# The tangent function, and evaluating $$\pi$$

## Tangent

### Tan

The $$\tan(\theta )$$ function is defined as:

$$\tan(\theta ):=\dfrac{\sin(\theta )}{\cos(\theta )}$$

#### Behaviour around $$0$$

$$\sin(0)=0$$

$$\cos(0)=1$$

$$\tan(0):=\dfrac{\sin(0)}{\cos(0)}$$

$$\tan(0)=\dfrac{0}{1}$$

$$\tan(0)=0$$

#### Behaviour around $$\cos(\theta )=0$$

$$\tan(\theta )=\dfrac{\sin(\theta )}{\cos(\theta )}$$

So $$\tan (\theta )$$ is undefined where $$\cos(\theta )=0$$.

This happens where:

$$\theta=\dfrac{\tau }{4}+\dfrac{1}{2}n\tau$$

$$\theta=\dfrac{1}{4}\tau (1+2n)$$

Where $$n\in \mathbb{Z}$$.

#### Derivatives

$$\tan(\theta )=\dfrac{\sin(\theta )}{\cos(\theta )}$$

$$\dfrac{\delta }{\delta \theta } \tan(\theta )=\dfrac{\delta }{\delta \theta }\dfrac{\sin(\theta )}{\cos(\theta )}$$

$$\dfrac{\delta }{\delta \theta } \tan(\theta )=\dfrac{\cos(\theta )}{\cos(\theta )}+ \dfrac{\sin^2(\theta )}{\cos^n(\theta )}$$

$$\dfrac{\delta }{\delta \theta } \tan(\theta )=1+\tan^2(\theta )$$

Note this is always positive. This means:

$$\lim_{\cos(\theta )\rightarrow 0^+}=-\infty$$

$$\lim_{\cos(\theta )\rightarrow 0^-}=\infty$$

### Inverse functions

#### Inverse trigonometric functions

$$\sin (\arcsin (\theta )):=\theta$$

$$\cos (\arccos (\theta )):=\theta$$

$$\tan (\arctan (\theta )):=\theta$$

### Integrals

#### Cosine and sine

$$\arccos (\theta)$$, $$\arcsin (\theta )$$ and difficulty of inversing

In order to determine $$\tau$$ we need inverse functions for $$\cos (\theta )$$ or $$\sin (\theta )$$.
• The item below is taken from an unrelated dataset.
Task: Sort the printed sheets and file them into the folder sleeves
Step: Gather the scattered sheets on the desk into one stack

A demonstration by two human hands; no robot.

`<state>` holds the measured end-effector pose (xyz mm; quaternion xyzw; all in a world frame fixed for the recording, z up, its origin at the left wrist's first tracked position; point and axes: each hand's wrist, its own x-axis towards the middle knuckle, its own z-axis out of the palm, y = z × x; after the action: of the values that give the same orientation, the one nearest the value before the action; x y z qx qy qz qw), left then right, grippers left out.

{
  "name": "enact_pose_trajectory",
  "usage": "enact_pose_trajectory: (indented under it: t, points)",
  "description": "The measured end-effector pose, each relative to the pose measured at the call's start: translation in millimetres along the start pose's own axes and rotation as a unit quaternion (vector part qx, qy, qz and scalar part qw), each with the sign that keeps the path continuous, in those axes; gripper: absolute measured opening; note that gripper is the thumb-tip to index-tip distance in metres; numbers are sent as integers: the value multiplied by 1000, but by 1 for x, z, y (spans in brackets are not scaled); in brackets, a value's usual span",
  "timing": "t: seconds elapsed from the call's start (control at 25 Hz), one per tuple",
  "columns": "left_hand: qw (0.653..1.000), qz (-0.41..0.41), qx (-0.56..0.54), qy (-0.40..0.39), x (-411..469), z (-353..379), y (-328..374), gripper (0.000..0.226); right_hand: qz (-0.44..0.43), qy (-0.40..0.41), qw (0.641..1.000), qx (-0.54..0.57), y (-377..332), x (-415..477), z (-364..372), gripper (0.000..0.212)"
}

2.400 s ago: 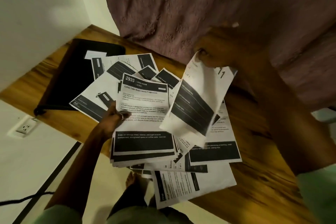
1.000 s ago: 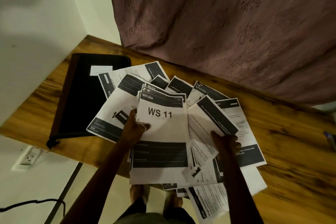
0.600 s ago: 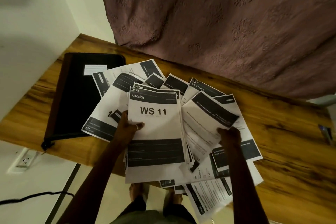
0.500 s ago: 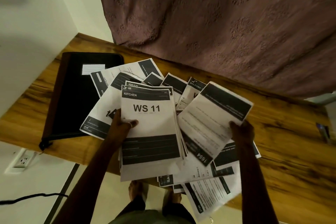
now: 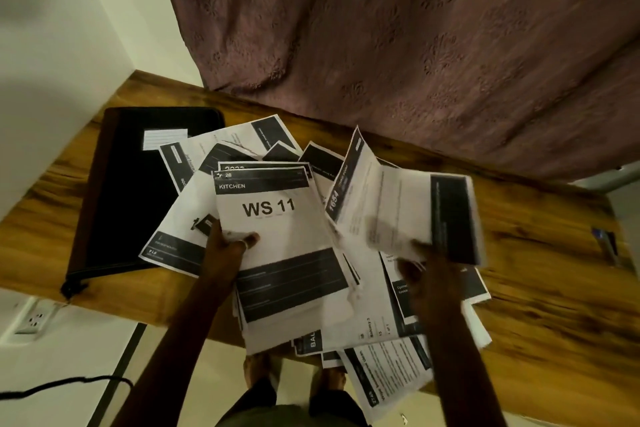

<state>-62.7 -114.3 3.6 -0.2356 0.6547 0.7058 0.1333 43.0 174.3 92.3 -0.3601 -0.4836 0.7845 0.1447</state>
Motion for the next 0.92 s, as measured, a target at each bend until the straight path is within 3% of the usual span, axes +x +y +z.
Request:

These are the $$\arccos (\theta )$$ and $$\arcsin (\theta )$$ functions respectively.

However this is not easily calculated. Instead we look for another function.

#### Calculating $$\arctan (\theta )$$

So we want a function to inverse this. This is the $$\arctan (\theta )$$ function.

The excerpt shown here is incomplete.